Stock rally that nobody saw coming is refusing to go quietly

Hedge funds distrust it, a clutch of strategists say it’s doomed, and the Federal Reserve probably wishes it would stop. But a fearsome stock market rally that has been giving prognosticators fits is refusing to go away.

A final-hour surge Friday salvaged a third straight up week for the S&P 500 — barely — extending a run for US equities that at times has ranked among the strongest in the past decade. The benchmark gauge has retraced well over half its tumble since the start of the year, a shock to institutional traders who spent most of the last three months slashing risk.

“A lot of people sold on the way down and then this quick surge, they’ve missed out on it,” Craig Callahan, chief executive officer at Icon Advisers Inc., said by phone. “So I think they’re trying to discredit it, sort of saying, ‘well I didn’t get in on it, it must not be real.’”

The case for skepticism remains an easy one to make. Besides war in Europe, this week’s jobs and inflation data reinforced the argument for a faster Fed tightening cycle. The bond market is flashing warnings over an economic recession. And the earnings-reporting season due to start in two weeks is expected to show a drastic slowdown in corporate profits.

Among investors surprised when the S&P 500 jumped more than 10 per cent over 11 sessions through Tuesday were hedge funds. Those tracked by Goldman Sachs Group Inc. unwound their risky bets — cutting longs and covering shorts — in 15 of the first 21 trading sessions of March. By Tuesday, the dollar amount of their de-risking was poised for the second-largest monthly reduction in five years — behind only the Reddit-fueled short squeeze in January 2021, according to data from the firm’s prime broker.

The pattern was echoed at JPMorgan Chase & Co., whose hedge fund clients also sold into the latest rally.

“We’ve just seen a very sharp rebound in equities that seems to have caught many by surprise, and which few seem willing to embrace as a potentially persisting trend,” JPMorgan analysts including John Schlegel wrote in a note. “From a positioning/flows perspective, it seems the ‘pain trade’ is still higher for now.”

Embedded Image

Buoyant markets can also be framed as mixed news for central bankers, who aim to tighten financial conditions as one way to cool demand and tame inflation. The S&P 500 started rallying the day before the Fed’s decision to raise interest rates for the first time since 2018. When Chair Jerome Powell hardened his stance a week later, stocks marched on, contributing to an easing in the Bloomberg US Financial Conditions Index.

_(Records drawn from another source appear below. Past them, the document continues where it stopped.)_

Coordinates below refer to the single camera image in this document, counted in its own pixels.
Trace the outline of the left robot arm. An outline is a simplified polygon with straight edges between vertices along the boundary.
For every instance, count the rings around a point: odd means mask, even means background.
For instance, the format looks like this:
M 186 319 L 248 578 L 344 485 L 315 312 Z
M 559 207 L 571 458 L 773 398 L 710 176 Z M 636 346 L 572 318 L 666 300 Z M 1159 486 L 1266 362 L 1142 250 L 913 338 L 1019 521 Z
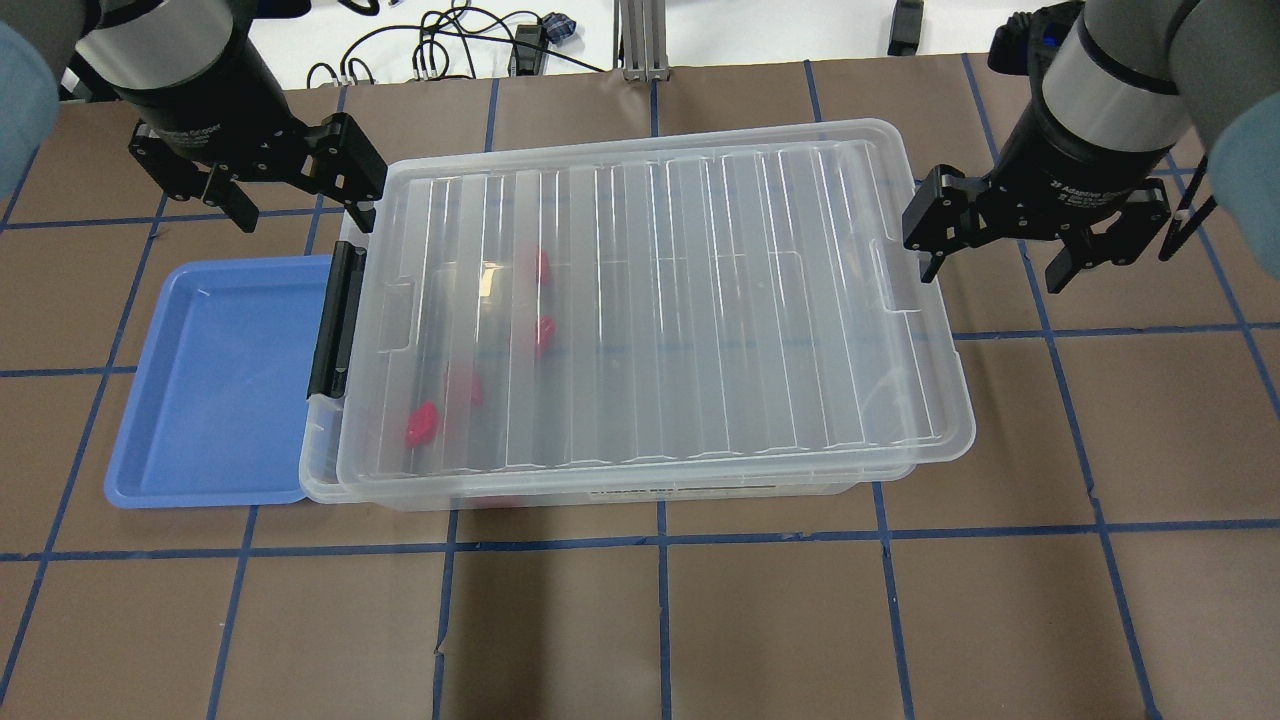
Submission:
M 172 200 L 197 200 L 252 232 L 246 183 L 288 184 L 372 231 L 388 165 L 357 120 L 307 126 L 250 38 L 239 1 L 5 1 L 3 193 L 56 123 L 61 77 L 81 59 L 137 110 L 128 150 Z

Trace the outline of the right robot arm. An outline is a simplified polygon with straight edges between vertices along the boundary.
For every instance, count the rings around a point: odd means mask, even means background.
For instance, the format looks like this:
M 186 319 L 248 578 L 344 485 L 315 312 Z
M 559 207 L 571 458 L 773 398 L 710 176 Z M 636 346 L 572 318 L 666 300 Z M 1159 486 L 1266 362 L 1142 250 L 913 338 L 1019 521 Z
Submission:
M 987 63 L 1030 97 L 992 169 L 937 165 L 902 213 L 922 281 L 998 240 L 1057 242 L 1048 292 L 1155 241 L 1169 260 L 1216 209 L 1277 274 L 1275 1 L 1066 1 L 1018 13 Z

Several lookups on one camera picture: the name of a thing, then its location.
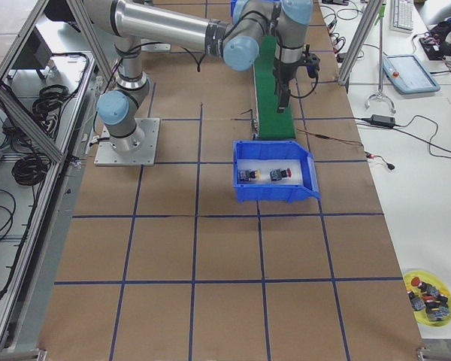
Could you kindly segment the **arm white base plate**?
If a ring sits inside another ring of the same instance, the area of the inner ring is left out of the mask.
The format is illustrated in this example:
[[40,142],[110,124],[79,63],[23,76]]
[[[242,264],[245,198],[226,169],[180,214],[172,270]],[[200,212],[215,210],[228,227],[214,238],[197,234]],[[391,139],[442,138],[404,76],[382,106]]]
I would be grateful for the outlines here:
[[127,138],[115,138],[106,126],[101,136],[108,138],[100,141],[95,155],[97,166],[152,166],[156,160],[156,148],[159,137],[159,118],[136,118],[137,128]]

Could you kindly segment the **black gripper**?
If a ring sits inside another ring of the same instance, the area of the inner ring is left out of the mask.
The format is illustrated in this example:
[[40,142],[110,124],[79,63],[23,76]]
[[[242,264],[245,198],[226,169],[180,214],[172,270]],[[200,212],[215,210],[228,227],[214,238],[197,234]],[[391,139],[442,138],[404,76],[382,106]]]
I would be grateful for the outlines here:
[[305,67],[309,78],[314,79],[312,89],[305,96],[313,93],[319,82],[319,64],[320,58],[309,51],[309,45],[306,48],[288,48],[279,44],[276,45],[273,76],[275,79],[274,94],[277,95],[277,113],[283,113],[283,109],[289,106],[289,98],[292,96],[289,83],[296,77],[297,70],[300,67]]

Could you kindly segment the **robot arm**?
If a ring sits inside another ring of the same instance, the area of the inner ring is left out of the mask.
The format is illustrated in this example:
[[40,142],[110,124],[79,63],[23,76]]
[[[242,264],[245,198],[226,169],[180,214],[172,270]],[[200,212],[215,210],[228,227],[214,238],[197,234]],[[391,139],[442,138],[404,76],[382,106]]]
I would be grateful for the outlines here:
[[246,71],[258,58],[264,38],[274,37],[272,74],[279,113],[289,105],[289,84],[298,68],[319,78],[319,58],[304,46],[313,11],[310,1],[237,1],[231,23],[134,1],[86,1],[84,7],[95,25],[115,36],[117,85],[100,99],[97,110],[118,153],[137,150],[146,136],[134,118],[150,89],[140,61],[143,38],[200,50],[235,71]]

“The market signal was that the Fed’s behind the curve. The Fed is telling the market, ‘hey, we can afford to be patient,’” said Benjamin Dunn, chief operating officer at Prometheus Alternative Investments. “The real tone of market participants right now is one of exhaustion. This was such a difficult quarter for investors.”

Getting louder on Wall Street is the drumbeat of warnings over a bear market trap. Strategists at firms from Bank of America Corp. to Morgan Stanley urged investors not to chase the gain, citing everything from an inversion in Treasury yield curves to stretched valuations and potentially disappointing earnings.

At 20 times profit, the S&P 500 trades at a valuation multiple that before the 2020 pandemic had been seen only once in the past two decades — during the dot-com era. Meanwhile, the cushion from corporate profits is thinning out.

Profit growth is expected to slow to roughly 6 per cent in the first quarter, down from an average pace of 54 per cent last year, analyst estimates compiled by Bloomberg Intelligence show.

“The Fed is tightening aggressively, profit margins will start to deteriorate and that’s the end of the cycle,” Mike Wilson, chief US equity strategist at Morgan Stanley, said in an interview on Bloomberg TV with Guy Johnson and Kailey Leinz. “While we don’t think there is a recession this year, the risk of a recession next year has gone up dramatically.”

Recessions are threats that bull markets have not been able to survive historically.

Embedded Image

Increasingly, cash is the favored asset among the pros. In BofA’s March survey of money managers, such holdings rose to the highest level since April 2020.

Carin Pai, head of portfolio management and equity strategy at Fiduciary Trust International, which has around US$103 billion in assets under management and administration, is currently overweight cash.

She and her team — amid the recent rally — raised cash by selling equities. “We didn’t want to sell into the downdraft in January, but with this recovery recently, we did take some money out of equities,” she said.